“Prese rapide dal vivo”: la poesia di Anna Chiara Peduzzi.
In ventuno testi di asciutta e stringente narrazione poetica, Anna Chiara Peduzzi affronta il tema del rapporto fra l’io senziente e la realtà attraverso la mediazione della Parola come metodo d’indagine conoscitiva, intanto che viene riducendo la complessità del mondo “in figure semplici”, quelle offerte specialmente dalla natura, allo scopo di aderire fedelmente alle percezioni che ne derivano, sebbene l’atto del pensiero che muove da quest’ultime avverta un’indicibilità misteriosa che rimane sepolta nel silenzio.
L’assillo della Peduzzi sta nella consapevolezza del fallimento del “discorso rappreso in superficie / con le sue frasi ed il respiro corto”, “specchio” del reale, ma “senza foglia”, privo, dunque, di ogni germinazione creativa; così che, misurando l’ampiezza del sogno conoscitivo con la parziale verità della nominazione, prende atto della impossibilità di raggiungere, attraverso essa, la scaturigine incandescente, “la fiamma iniziale” dell’Essere.
Da qui deriva una struggente tensione intellettuale, segnata dall’avvertimento del limite della lingua destinata, fra l’altro, a concettualizzare sostanze destinate a divenire “pulviscolo molecolare / informi scarti, / nella generale dispersione” e, allo stesso tempo, a raccogliere illusorie promesse di eternità là dove non si tratta che di registrare un identico ripetersi di nascite e morti, quel “moto d’elica o corda attorcigliata” che è “questo rifarsi e sfarsi atomìzzato”, del quale, fra l'altro, non “è dato vedere il processo / ma solo il risultato”.

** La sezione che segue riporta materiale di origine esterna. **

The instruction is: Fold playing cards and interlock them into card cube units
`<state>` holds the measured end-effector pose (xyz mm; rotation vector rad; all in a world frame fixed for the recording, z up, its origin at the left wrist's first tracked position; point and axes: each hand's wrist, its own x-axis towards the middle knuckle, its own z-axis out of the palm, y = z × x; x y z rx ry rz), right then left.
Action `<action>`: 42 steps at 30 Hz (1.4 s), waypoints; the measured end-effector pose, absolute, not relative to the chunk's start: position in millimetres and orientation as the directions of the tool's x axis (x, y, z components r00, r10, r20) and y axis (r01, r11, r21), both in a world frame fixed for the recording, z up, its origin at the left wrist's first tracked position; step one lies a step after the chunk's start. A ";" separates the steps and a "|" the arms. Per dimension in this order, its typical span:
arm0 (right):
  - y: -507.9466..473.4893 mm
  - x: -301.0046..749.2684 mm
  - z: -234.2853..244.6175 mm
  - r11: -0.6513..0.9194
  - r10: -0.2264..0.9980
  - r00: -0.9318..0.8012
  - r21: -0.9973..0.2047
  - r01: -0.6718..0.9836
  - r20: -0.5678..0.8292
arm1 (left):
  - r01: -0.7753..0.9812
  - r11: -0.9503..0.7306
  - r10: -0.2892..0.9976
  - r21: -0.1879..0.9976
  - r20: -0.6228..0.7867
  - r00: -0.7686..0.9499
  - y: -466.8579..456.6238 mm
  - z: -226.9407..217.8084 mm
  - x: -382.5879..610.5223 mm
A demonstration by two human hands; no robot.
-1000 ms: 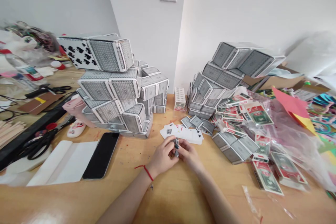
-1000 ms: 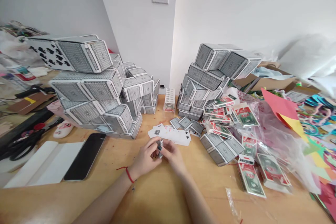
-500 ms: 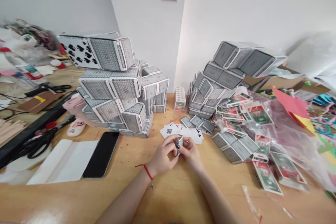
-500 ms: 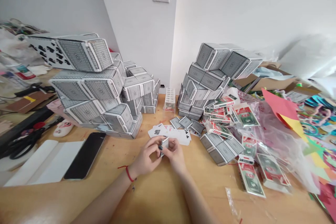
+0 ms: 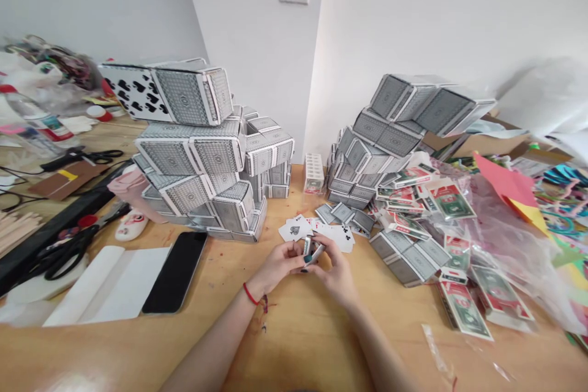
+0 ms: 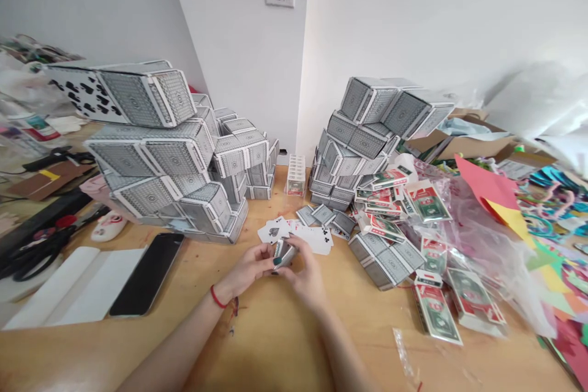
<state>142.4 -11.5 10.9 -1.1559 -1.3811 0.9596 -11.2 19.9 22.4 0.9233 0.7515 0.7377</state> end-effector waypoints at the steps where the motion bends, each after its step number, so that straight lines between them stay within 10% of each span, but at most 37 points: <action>1: -11.2 142.0 11.3 0.205 0.978 0.017 -0.968 0.143 0.209 | -0.219 0.384 0.823 0.897 -0.226 0.522 20.4 24.1 -12.2; 15: -2.6 153.6 14.3 0.000 1.000 0.017 -0.956 -0.292 -0.005 | -0.203 0.072 0.919 0.977 0.014 0.394 18.7 14.0 -6.6; 42: -2.9 140.7 -4.6 -0.185 0.983 -0.070 -0.935 -0.303 -0.172 | 0.459 -0.517 0.851 0.723 0.377 0.365 16.9 9.3 -13.7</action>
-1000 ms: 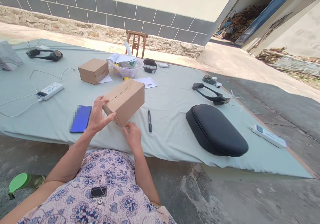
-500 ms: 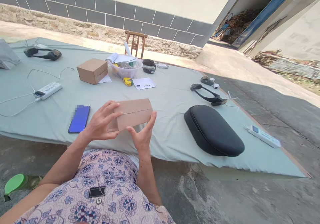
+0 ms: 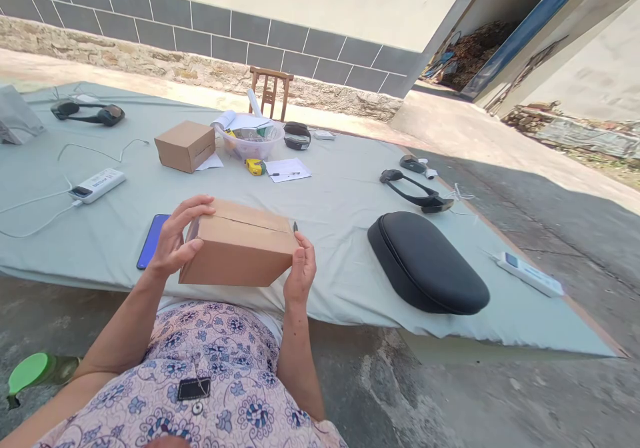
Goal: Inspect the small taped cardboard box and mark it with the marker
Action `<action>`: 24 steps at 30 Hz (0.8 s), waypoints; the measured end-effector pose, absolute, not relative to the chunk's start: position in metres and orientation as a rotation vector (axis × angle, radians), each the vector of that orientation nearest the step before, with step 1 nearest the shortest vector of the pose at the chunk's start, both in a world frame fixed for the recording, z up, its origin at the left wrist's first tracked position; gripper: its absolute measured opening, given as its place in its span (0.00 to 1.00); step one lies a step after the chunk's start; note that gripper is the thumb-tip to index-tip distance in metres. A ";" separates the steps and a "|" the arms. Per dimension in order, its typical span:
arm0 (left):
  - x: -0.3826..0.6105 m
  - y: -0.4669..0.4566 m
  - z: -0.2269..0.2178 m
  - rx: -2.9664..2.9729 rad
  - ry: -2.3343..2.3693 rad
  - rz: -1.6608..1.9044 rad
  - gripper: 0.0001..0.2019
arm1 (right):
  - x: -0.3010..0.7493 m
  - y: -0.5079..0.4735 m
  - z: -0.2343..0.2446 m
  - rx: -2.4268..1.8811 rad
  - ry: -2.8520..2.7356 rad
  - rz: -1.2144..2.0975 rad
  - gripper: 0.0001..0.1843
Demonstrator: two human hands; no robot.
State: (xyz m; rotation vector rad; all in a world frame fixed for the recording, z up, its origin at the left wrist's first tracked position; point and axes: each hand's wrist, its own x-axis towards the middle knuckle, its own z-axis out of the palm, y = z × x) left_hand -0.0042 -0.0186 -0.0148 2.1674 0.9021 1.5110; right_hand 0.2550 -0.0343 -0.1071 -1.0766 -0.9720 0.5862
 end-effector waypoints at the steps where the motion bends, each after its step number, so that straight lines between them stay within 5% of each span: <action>1: -0.005 -0.017 -0.017 2.064 0.943 1.542 0.22 | 0.253 -0.033 -0.110 -1.058 -0.985 0.616 0.31; 12: -0.003 -0.010 -0.019 0.935 1.074 1.763 0.19 | 0.243 -0.033 -0.122 -0.968 -1.182 0.817 0.28; 20: 0.008 0.002 -0.033 0.619 1.027 1.836 0.20 | 0.218 -0.037 -0.123 -1.121 -1.281 0.561 0.57; 24: 0.010 0.006 -0.037 0.588 1.124 1.785 0.20 | 0.209 -0.043 -0.119 -1.215 -1.261 0.471 0.58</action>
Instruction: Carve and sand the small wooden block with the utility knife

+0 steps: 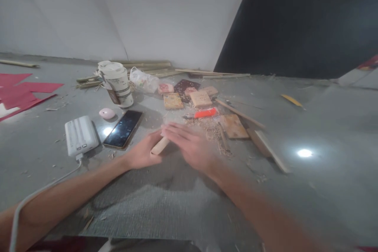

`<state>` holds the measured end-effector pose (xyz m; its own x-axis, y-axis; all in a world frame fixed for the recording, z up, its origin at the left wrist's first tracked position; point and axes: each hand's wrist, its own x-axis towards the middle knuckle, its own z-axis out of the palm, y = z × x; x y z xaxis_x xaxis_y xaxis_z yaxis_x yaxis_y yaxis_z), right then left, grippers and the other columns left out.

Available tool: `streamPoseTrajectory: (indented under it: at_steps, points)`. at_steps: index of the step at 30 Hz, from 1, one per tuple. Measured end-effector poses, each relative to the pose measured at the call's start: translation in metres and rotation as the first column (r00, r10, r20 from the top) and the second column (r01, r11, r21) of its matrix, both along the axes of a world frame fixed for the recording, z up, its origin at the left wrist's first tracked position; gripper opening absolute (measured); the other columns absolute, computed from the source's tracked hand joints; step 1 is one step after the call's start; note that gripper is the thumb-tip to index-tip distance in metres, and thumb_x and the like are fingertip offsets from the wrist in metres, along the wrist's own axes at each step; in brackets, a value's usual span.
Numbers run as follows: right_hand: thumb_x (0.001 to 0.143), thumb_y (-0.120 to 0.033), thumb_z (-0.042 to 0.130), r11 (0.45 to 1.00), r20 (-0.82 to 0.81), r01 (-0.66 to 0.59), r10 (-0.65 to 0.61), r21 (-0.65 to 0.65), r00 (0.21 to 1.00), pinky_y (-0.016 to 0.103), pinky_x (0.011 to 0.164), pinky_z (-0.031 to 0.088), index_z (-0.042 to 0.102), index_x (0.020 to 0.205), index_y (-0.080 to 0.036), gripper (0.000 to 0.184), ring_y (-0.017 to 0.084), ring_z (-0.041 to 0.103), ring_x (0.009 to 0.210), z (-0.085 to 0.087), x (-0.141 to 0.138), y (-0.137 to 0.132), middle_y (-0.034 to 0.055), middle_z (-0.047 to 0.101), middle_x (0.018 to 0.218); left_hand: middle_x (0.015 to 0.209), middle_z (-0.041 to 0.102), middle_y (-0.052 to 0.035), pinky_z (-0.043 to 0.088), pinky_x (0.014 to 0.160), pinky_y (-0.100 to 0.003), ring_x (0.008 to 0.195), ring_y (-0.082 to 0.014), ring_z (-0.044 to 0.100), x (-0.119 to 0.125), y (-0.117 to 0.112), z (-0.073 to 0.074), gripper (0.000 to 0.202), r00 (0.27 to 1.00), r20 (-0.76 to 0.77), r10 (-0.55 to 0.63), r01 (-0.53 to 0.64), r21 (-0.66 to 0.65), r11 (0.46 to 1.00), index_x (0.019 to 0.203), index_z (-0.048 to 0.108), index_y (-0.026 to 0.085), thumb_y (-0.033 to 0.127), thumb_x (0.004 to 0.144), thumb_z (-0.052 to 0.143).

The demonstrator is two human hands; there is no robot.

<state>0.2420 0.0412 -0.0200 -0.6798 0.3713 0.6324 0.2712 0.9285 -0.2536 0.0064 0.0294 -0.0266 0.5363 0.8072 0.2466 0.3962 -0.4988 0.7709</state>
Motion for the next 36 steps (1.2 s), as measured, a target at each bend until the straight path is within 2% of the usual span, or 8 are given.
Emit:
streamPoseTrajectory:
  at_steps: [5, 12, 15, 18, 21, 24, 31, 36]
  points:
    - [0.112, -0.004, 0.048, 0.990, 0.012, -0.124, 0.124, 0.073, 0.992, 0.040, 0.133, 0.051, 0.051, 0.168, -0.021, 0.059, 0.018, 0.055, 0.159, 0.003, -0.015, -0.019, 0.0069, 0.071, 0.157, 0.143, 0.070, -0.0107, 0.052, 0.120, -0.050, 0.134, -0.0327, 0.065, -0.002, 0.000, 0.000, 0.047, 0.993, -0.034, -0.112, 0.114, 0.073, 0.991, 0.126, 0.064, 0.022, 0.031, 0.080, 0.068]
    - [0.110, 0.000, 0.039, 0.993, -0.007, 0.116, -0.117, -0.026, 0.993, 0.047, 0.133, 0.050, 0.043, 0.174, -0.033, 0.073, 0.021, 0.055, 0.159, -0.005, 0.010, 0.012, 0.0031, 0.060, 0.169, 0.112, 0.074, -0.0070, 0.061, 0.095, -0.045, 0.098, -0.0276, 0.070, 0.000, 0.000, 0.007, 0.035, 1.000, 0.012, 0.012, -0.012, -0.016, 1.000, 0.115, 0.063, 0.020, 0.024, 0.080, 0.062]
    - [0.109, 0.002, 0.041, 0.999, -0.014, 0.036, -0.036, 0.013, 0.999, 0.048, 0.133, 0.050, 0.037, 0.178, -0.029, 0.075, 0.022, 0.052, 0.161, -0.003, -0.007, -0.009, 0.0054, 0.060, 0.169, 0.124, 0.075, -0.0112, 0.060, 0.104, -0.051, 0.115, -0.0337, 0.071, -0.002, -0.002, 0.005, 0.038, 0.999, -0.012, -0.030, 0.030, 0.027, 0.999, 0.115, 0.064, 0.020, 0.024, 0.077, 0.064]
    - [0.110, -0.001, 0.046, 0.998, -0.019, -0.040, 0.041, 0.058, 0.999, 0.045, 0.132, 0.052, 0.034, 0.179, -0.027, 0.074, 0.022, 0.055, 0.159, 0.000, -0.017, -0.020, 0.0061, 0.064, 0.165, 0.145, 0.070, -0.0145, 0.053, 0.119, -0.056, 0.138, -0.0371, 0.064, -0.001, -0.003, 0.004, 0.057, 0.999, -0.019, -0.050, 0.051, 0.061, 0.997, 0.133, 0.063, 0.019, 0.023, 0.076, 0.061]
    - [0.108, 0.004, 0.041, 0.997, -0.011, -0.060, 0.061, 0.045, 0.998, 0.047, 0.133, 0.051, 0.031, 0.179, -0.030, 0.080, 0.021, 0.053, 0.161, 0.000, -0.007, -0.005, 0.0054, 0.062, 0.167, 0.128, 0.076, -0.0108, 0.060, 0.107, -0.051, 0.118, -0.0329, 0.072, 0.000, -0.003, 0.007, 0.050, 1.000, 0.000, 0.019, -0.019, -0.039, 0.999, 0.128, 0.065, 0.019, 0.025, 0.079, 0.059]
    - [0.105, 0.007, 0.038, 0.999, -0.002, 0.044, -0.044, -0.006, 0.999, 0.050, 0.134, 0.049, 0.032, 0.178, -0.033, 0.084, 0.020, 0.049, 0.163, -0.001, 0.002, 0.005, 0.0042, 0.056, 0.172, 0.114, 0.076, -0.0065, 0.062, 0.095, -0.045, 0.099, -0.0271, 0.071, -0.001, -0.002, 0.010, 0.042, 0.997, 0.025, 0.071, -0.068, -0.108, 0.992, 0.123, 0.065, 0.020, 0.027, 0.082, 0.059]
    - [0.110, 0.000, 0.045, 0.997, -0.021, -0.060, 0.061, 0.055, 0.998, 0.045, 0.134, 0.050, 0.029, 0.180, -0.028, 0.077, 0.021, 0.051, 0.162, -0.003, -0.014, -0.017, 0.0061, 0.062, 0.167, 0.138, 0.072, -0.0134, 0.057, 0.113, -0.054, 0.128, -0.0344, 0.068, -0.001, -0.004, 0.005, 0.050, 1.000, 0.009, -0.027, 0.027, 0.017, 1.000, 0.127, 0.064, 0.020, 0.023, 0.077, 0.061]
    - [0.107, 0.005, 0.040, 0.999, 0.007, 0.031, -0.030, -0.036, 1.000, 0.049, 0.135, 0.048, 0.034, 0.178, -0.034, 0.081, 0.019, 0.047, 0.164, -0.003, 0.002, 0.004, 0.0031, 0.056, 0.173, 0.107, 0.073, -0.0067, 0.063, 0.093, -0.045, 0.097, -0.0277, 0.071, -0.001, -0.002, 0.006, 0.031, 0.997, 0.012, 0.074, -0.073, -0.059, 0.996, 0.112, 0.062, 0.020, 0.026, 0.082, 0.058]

Il pensiero sul mondo appare, allora, un travaglio vano, ché molto meglio sarebbe e più dolce abbandonarsi all’immanenza delle cose e “lì sostare senza peso e attrito”. Tuttavia è proprio in questo scarto tra l’avvertimento percettivo e la riflessione che si incunea non solo il mistero del dolore che attanaglia la natura tutta così come l’essere umano (“chissà dove precisamente si forma la tristezza / da quali impulsi nasce questo scritto”), ma anche la grazia di “attimi di pia chiaroveggenza”, che scaturiscono non dal nome rimasto “senza aureola”, senza l'energia del sacro, specie dopo la morte dei miti, ma da un misterioso oblio dell'abitudine raziocinante, una conquista di sapienza che accosta l’essere umano al “sapientissimo gelso” con le sue “bacche sanguigne”, a conferma che l'unico libro da leggere resta quello della Natura, che in questi versi è presente con i suoi elementi vegetali, minerali ed animali.

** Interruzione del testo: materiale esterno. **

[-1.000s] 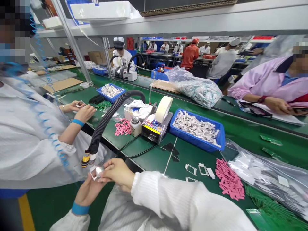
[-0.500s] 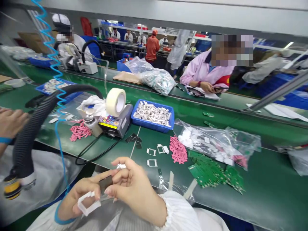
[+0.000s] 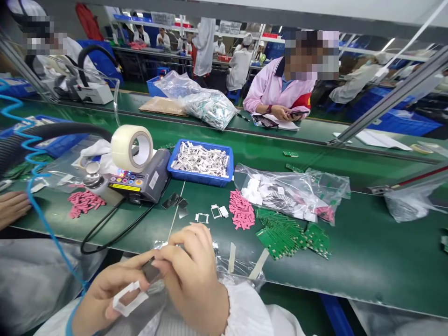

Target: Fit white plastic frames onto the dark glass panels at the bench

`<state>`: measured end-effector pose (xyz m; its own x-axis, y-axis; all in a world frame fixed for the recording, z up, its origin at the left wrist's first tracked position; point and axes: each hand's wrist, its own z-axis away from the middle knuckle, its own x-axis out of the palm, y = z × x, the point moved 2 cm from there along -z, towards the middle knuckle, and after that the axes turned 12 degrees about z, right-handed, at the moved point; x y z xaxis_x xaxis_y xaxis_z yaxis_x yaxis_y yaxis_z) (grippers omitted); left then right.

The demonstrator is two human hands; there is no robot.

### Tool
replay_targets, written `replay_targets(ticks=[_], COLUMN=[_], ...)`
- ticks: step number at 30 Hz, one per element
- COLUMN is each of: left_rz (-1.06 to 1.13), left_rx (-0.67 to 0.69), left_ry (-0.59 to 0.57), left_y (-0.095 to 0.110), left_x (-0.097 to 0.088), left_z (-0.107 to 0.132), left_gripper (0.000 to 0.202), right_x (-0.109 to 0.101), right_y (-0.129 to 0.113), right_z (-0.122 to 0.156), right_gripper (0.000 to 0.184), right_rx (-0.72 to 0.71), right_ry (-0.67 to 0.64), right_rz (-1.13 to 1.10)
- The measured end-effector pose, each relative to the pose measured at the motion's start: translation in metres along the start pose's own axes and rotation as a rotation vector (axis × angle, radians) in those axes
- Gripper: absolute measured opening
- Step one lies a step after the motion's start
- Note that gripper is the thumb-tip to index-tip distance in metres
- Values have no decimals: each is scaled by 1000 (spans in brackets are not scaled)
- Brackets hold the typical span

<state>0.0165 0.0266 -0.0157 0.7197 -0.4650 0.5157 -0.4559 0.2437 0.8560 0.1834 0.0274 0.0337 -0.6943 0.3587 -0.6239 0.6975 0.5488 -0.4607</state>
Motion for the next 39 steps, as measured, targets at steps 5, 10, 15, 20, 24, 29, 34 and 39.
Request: replay_targets(ticks=[5,10,15,20,24,29,34,39], left_rz=[-59,23,171,131,-12,-22,16,-14], left_rx=[-97,-154,-491,-451,-250,-147,-57,-6], left_ry=[95,346,414,399,375,350,229,99], left_y=[3,-28,-58,-57,-45,-34,-26,-17], left_x=[4,-36,-93,-98,-67,-38,-32,-29], left_z=[-2,25,26,20,26,17,14,12], left_gripper=[31,33,30,34,33,20,18,27], right_x=[2,3,8,17,26,37,40,38], right_y=[6,9,10,13,17,19,17,15], right_z=[-1,3,6,9,6,-1,-3,-4], right_gripper=[8,13,27,27,19,13,13,13], right_rx=[72,88,117,158,127,47,98,68], right_ry=[9,-28,-26,-120,-228,-329,-206,-186], right_rz=[-10,-29,-11,-35,-41,-93,-135,-57])
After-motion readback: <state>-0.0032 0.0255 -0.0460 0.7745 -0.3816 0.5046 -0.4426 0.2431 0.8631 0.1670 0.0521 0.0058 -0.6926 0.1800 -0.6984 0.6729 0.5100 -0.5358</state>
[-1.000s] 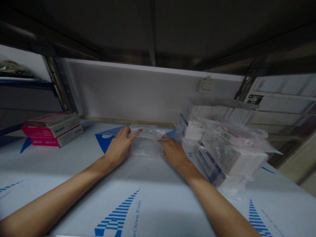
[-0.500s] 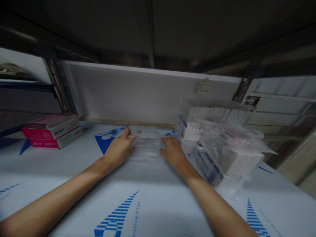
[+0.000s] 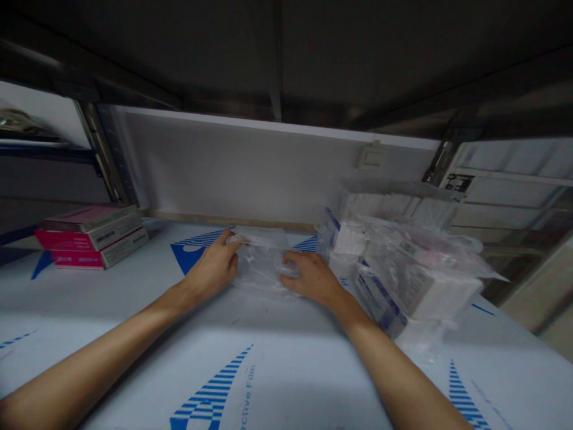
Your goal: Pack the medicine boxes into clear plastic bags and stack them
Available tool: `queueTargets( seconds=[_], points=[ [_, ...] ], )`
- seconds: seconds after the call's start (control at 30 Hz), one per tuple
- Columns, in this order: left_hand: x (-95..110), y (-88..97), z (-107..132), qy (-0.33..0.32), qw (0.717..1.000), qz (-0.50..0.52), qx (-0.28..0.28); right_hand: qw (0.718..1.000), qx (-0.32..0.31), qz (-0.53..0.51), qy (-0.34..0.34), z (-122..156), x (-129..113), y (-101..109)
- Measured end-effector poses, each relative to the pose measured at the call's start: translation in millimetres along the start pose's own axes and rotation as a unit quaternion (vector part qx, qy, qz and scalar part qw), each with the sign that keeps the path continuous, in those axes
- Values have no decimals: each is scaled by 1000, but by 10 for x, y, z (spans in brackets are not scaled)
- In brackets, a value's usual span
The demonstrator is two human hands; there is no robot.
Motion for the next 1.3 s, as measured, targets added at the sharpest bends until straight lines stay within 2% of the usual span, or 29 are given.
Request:
queueTargets(
  seconds=[0.1, 0.17, 0.33, 0.53, 0.6, 0.73, 0.83, 0.97, 1.07, 1.17, 1.3],
  points=[
    [54, 32, 9, -10, 999, 32, 21, 999, 19, -30, -10, -29, 19, -7],
    [55, 43, 10, -16, 1000, 11, 14, 999, 21, -27, -16, -35, 35, 8],
    [9, -7, 18, -36, 990, -103, -88, 999, 12, 1, -49, -2, 87, 66],
    [48, -11, 51, -59, 977, -131, -155, 997, -13, -28, -67, 12, 111, 90],
    [44, -15, 52, -62, 976, -128, -165, 999, -15, -38, -36, 8, 92, 99],
    [36, -10, 45, -70, 976, -126, -164, 992, -24, -73, 95, 22, -27, 83],
    [51, 5, 48, -73, 975, -130, -162, 987, -33, -87, 132, 46, -74, 54],
    [65, 13, 53, -73, 976, -131, -157, 988, -22, -84, 125, 62, -76, 65],
    [49, 9, 49, -71, 977, -130, -152, 990, -47, -61, 120, 68, -54, 29],
    [41, 25, 54, -80, 978, -114, -158, 995, -66, -26, 71, 58, 21, -12],
    [50, 58, 104, -109, 969, -97, -199, 997, -77, -31, 7, 58, 82, -15]
  ],
)
Point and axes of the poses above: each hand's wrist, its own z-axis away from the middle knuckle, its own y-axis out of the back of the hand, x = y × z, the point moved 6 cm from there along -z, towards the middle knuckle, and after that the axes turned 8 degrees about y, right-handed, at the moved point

L’essere umano sembrerebbe assente, se non fosse per quel “tu” con il quale l’autrice spesso si relaziona: vedi, vedi che, rifletti e che tornano a rimettere al centro del discorso poetico della Peduzzi la relazione tra l’uomo e il mondo, tra la “lingua afasica” del primo ed il puro, pieno silenzio delle cose, tra lo scacco consapevole della fine e l'evento sottratto al tempo, immaginando significanti e significazioni sottratti ai segni alfabetici. Tutto il vivente raccolto nel Silenzio che fu prima del Tempo.
Questo comporta – come scrive Carlo Ragliani su Poetarum Silva, il 15 Luglio 2021 – che il silenzio sia parte sostanziale della versificazione dell'autrice, poiché questo è il ventre in cui riposa il seme della poesia. Scrive, infatti, la Peduzzi (pag. 21): “sta silente e non vista / in altro luogo la nutrice / che sazia questa fame”, sviluppando l’idea di una maternità insita nella poesia che s’affianca a quella della materia primordiale della terra, ché, poco prima, nello stesso testo aveva individuato nello “scambio del latte / e della terra l'intenzione e / il premio del lavoro”, evocando, mentre si immerge in un coagulo di tenebre e luce, antiche usanze sacrificali allo scopo di restituire al gesto poetico una ritualità misteriosa e non-razionale.
La postura filosofica, mai decorativa, di questa poesia – alimentata e dalla formazione culturale e dalla frequentazione quotidiana – non smentisce, dunque, le ragioni della poesia, rispettandone, innanzitutto, la vocazione al canto attraverso una tessitura musicale, che più che essere veicolata dalle rime e dalle misure metriche tradizionali (che non mancano) si avvale di una precisa attenzione all’accostamento di sonorità raffinate e alla volontà di versare nell’orecchio del lettore quasi un fiotto liquido (“come un fiume che al passaggio / tutto travolge”), non arrestato dalla punteggiatura.